- _ASSIGNED TASK_: Lines containing the word "camera" are the ones to copy from the records below.

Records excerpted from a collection
_____

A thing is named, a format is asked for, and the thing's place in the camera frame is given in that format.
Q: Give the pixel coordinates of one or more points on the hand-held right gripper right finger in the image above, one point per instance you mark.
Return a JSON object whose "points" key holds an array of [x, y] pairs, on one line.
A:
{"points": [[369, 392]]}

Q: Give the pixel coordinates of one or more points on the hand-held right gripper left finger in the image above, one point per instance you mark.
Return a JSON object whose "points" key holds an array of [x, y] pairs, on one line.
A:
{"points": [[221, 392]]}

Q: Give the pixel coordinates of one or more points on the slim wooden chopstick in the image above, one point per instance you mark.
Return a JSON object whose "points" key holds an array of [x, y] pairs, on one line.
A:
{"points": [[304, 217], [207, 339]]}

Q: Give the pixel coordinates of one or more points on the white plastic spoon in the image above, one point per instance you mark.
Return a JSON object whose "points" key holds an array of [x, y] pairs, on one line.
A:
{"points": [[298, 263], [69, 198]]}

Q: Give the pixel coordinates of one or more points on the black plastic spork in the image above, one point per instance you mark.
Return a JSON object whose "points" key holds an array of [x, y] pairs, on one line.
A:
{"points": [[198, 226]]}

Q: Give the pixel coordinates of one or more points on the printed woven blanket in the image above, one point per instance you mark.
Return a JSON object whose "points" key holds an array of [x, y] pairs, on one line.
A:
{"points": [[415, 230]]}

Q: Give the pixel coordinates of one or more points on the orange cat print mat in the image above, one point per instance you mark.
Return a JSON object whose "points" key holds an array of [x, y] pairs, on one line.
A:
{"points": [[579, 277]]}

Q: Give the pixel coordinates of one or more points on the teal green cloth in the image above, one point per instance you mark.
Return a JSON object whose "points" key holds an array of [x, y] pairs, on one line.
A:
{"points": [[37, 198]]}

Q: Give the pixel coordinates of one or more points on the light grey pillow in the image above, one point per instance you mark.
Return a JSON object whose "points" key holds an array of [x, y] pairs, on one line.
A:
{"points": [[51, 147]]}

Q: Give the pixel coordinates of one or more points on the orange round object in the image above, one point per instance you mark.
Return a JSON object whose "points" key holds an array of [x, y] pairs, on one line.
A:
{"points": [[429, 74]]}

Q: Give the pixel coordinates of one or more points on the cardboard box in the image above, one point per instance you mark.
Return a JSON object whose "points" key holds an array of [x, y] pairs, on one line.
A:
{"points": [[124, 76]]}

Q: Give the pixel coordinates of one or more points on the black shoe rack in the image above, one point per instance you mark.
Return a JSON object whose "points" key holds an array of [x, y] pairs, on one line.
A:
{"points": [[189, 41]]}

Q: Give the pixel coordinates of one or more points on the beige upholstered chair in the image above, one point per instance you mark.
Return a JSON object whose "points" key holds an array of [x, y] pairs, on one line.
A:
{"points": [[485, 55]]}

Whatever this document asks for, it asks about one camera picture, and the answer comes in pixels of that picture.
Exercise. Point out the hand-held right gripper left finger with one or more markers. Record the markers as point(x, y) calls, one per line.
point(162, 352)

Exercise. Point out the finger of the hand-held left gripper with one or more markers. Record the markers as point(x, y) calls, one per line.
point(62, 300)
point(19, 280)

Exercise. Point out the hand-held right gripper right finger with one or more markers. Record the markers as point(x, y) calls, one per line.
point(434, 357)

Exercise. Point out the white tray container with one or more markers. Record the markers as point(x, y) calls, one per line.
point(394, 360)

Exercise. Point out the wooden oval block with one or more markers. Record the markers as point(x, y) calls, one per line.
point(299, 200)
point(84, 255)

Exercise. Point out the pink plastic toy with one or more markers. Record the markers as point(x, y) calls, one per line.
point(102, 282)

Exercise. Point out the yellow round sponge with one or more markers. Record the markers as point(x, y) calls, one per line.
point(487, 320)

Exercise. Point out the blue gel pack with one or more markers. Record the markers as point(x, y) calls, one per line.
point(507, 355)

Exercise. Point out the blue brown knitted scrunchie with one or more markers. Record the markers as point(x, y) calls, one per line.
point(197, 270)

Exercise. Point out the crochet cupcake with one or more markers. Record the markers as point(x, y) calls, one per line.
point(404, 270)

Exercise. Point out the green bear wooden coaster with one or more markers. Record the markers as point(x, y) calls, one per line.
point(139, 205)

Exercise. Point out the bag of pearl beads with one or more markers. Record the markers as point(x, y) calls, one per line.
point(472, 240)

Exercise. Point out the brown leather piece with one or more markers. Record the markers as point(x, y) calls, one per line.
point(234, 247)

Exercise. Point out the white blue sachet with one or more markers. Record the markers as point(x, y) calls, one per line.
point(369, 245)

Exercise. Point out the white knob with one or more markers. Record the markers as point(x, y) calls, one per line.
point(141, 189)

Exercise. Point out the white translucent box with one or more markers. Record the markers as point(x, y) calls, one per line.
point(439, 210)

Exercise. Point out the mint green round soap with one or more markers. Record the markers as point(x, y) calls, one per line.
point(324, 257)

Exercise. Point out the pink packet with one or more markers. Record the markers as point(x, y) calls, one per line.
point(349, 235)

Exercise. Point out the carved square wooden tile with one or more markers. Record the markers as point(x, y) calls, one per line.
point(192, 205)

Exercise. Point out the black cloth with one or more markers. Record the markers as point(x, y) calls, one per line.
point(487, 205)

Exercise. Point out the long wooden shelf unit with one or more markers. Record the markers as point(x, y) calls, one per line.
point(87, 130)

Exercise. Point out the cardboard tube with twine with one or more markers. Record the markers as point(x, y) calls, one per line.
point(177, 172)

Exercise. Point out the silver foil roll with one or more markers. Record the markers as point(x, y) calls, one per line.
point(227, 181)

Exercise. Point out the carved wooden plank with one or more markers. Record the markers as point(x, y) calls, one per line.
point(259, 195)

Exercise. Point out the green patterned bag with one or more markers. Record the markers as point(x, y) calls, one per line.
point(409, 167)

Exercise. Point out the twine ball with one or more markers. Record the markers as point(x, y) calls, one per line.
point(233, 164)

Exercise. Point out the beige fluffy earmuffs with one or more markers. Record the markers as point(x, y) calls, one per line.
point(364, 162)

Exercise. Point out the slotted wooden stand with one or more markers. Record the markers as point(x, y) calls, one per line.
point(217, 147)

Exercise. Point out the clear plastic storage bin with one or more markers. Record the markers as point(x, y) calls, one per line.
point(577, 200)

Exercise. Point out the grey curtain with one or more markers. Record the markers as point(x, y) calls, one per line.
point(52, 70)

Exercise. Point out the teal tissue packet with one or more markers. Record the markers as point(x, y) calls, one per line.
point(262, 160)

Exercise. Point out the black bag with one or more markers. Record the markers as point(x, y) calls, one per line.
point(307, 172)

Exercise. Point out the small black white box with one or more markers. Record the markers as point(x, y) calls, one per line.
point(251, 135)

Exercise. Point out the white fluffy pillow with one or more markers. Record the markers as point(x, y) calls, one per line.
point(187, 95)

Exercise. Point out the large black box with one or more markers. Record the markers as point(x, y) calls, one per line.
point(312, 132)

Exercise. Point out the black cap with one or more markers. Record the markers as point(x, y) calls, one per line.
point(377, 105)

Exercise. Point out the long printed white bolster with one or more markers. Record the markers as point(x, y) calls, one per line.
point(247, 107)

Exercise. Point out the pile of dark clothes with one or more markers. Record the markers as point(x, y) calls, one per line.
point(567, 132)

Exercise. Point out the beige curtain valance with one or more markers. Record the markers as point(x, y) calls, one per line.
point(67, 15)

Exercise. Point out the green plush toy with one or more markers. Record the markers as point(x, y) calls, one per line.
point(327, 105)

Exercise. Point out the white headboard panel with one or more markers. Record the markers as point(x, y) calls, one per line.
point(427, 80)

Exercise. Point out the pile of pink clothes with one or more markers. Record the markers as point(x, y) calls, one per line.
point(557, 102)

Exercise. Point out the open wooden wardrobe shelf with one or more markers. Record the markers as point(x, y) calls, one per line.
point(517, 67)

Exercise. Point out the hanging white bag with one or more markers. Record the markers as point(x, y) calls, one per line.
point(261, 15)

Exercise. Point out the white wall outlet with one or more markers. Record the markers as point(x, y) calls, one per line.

_____

- _TASK OUTPUT_:
A thing is named, a format is asked for, and the thing's place in the camera frame is given in that format.
Whatever this document asks for, it asks about one camera picture, and the answer comes in pixels of that picture.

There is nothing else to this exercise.